DESCRIPTION (provided by applicant): We propose to use mathematical modeling to better understand the emergence/re-emergence of dengue fever and similar mosquito-borne diseases and to evaluate the effectiveness of intervention strategies on stopping them. The long term goal of this proposal is to reduce the burden of dengue fever and similar diseases by characterizing transmission to inform models of and response efforts to outbreaks. We intend to deliver a product to these public health officials and policy makers which not only is accurate and predictive, but which utilizes data that is readily available and/or routinely collected (e.g. clinical data, and that from mosquito surveillance programs), as well as a model that is both accessible in use and produces understandable and interpretable outputs. Further, we anticipate our model and outputs to be expandable to other existing vector borne viruses as well as to newly emerging threats not yet identified. Currently existing mathematical models of dengue virus transmission, though add to our understanding of transmission dynamics, are not primarily designed to account for detailed epidemiological prediction and evaluation. Predictive models need to span multiple scales, from house to the community to the international level. Accordingly, we propose the following specific aims: 1) Develop mathematical models of the infection dynamics of DENV in the mosquito and human, 2) Formulate models of the contact dynamics that drive transmission of DENV and 3) Integrate these component models into detailed agent-based simulation models of mosquito-borne transmission.

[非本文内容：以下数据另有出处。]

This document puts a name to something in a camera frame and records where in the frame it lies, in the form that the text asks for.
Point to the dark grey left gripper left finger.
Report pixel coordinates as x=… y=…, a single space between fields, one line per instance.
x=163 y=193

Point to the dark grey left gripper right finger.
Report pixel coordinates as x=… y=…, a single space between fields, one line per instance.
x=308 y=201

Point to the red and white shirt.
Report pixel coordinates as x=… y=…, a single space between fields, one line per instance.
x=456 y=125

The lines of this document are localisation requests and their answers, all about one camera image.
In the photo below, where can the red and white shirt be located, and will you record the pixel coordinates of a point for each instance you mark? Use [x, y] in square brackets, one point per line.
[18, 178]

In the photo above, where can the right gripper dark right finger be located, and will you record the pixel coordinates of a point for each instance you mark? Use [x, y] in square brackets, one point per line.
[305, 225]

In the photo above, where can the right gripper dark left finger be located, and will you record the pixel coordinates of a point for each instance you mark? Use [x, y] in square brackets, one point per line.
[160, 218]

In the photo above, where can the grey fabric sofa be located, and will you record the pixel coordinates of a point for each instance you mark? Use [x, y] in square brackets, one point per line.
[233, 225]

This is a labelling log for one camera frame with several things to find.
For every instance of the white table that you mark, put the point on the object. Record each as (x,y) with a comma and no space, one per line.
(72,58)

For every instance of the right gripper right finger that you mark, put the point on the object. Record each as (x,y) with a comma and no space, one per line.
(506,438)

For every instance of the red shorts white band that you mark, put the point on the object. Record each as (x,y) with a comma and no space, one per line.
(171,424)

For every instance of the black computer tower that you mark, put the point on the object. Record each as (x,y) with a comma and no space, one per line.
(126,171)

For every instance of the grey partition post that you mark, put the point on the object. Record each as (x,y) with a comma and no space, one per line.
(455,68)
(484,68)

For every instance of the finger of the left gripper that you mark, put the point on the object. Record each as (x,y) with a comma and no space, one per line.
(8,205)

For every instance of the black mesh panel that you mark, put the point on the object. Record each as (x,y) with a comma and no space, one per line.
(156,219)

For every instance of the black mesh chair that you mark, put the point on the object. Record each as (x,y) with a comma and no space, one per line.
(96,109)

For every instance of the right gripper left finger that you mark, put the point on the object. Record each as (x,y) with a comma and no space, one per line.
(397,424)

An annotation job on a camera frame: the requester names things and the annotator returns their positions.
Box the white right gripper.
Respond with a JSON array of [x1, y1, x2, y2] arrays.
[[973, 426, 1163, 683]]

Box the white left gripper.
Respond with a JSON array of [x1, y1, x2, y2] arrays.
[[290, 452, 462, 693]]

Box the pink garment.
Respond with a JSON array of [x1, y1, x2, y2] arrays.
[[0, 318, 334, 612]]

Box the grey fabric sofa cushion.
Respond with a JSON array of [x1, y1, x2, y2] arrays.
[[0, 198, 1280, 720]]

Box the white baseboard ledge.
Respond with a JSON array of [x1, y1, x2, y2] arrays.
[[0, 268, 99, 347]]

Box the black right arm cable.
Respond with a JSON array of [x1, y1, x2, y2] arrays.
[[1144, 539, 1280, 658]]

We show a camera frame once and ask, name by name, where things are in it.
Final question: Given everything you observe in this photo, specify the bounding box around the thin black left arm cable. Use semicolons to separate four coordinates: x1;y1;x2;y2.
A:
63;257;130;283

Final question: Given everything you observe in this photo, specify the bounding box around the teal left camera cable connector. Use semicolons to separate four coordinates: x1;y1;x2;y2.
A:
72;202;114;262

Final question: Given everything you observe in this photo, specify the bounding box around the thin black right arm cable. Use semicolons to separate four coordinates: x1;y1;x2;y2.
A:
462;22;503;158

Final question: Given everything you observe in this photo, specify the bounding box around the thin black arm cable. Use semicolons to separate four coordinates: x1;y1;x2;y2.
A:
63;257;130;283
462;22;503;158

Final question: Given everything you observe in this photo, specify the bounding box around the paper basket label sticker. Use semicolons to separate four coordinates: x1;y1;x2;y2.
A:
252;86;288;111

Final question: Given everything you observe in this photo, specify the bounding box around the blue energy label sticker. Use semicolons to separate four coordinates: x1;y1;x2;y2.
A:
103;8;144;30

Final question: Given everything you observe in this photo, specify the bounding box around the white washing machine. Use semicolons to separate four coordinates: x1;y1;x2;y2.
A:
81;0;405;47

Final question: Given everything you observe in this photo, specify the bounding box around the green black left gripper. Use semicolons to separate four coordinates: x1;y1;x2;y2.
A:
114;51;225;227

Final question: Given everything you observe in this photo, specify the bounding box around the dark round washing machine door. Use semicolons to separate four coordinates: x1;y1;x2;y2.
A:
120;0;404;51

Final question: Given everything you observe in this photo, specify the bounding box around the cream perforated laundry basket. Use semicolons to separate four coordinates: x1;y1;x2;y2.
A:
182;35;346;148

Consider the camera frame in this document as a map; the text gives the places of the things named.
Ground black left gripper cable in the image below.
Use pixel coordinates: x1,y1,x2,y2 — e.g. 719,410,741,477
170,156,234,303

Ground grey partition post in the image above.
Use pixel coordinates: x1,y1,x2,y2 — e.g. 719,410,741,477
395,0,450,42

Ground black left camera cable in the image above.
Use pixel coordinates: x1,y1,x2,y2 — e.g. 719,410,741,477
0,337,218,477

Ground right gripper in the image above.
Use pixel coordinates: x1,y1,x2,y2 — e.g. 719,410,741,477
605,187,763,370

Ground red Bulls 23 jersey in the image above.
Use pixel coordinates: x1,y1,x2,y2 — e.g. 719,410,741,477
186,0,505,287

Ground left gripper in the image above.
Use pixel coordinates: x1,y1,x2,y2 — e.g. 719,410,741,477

By addressing these aims, we will confront the urgent public health problem of the emergence/re-emergence of dengue and similar viruses, such as chikungunya virus, in the continental US. RELEVANCE: As no vaccine or treatment is available for dengue virus, mitigating transmission is the first and only line of defense of public health. Adding precision and thus accuracy to known and accepted measures of transmission and ultimately informing a transmission model will allow for quicker, more directed and actionable responses to prevent and/or respond to an outbreak of a vector-borne virus such as dengue.

描述（由申请人提供）：我们建议使用数学建模来更好地了解登革热和类似的蚊子传播疾病的出现/重新出现，并评估干预策略阻止其的有效性。该提案的长期目标是通过表征传播来为爆发的模型和反应努力的传播来减轻登革热和类似疾病的负担。我们打算向这些公共卫生官员和政策制定者提供产品，这些产品不仅具有准确和预测性，而且还利用了容易获得和/或经常收集的数据（例如临床数据，以及从蚊子监视计划中），以及在使用中均可访问的模型，并且可以在使用中访问，并且可以访问可理解的可理解和可解释的输出。此外，我们预计我们的模型和输出可以扩展到其他现有的向量传播病毒以及尚未确定的新出现的威胁。目前，登革热病毒传播的现有数学模型，尽管加深了我们对传输动态的理解，但并非主要旨在考虑详细的流行病学预测和评估。预测模型需要跨越从房屋到社区再到国际层面的多个规模。因此，我们提出以下特定目的：1）开发蚊子和人类中DENV感染动态的数学模型，2）制定触点动力学模型，以驱动DENV的传输和3）将这些组件模型集成到基于详细的代理基于蚊子传播的详细剂模型中。通过解决这些目标，我们将面对美国大陆上登革热和类似病毒的出现/重新出现和类似病毒的紧急公共卫生问题。 相关性：由于没有疫苗或治疗可用于登革热病毒，因此缓解传播是公共卫生的第一个也是唯一的防御方法。在已知和接受的传输措施中增加精确性并因此准确性，并最终告知传输模型将允许更快，更有指示和可行的反应，以防止和/或应对诸如登革热等媒介传播病毒的爆发。